# MATERIAL FOR THE TASK:
-- -- --
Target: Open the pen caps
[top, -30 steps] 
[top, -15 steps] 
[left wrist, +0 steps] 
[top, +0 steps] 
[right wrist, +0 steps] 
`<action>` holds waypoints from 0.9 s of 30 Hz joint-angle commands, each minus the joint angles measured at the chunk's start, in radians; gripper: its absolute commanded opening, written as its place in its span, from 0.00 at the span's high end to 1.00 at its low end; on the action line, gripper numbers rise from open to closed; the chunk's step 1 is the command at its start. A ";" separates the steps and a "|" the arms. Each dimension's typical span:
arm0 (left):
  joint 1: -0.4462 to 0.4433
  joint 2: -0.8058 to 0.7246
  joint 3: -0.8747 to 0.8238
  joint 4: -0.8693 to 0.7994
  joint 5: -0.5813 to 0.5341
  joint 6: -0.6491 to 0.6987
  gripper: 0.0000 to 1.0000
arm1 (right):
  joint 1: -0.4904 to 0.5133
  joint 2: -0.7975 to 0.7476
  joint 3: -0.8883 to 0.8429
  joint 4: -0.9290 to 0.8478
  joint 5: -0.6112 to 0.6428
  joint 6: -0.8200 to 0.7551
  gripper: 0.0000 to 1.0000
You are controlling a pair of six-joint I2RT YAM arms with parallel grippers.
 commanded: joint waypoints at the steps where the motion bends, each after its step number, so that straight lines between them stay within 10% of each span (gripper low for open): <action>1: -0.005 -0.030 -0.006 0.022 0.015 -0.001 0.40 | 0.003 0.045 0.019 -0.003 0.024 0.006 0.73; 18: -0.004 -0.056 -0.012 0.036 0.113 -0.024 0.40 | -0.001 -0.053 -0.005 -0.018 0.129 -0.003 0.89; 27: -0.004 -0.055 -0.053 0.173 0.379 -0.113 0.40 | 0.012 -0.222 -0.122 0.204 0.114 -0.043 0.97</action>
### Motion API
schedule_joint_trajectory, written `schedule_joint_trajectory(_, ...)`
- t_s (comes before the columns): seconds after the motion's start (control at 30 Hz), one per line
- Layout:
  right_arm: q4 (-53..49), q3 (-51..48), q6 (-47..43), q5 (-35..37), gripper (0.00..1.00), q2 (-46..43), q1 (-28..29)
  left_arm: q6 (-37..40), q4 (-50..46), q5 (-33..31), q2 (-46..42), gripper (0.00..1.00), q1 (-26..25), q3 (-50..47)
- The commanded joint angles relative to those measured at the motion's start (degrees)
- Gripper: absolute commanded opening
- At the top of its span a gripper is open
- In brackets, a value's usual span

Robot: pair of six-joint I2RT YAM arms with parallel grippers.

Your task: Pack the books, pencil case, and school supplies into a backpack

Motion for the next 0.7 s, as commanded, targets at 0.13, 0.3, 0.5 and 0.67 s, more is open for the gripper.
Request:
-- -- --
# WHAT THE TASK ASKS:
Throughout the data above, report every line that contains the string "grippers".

# SOLUTION:
You are controlling a pair of six-joint I2RT YAM arms with parallel grippers.
Robot: pair of six-joint I2RT YAM arms with parallel grippers.

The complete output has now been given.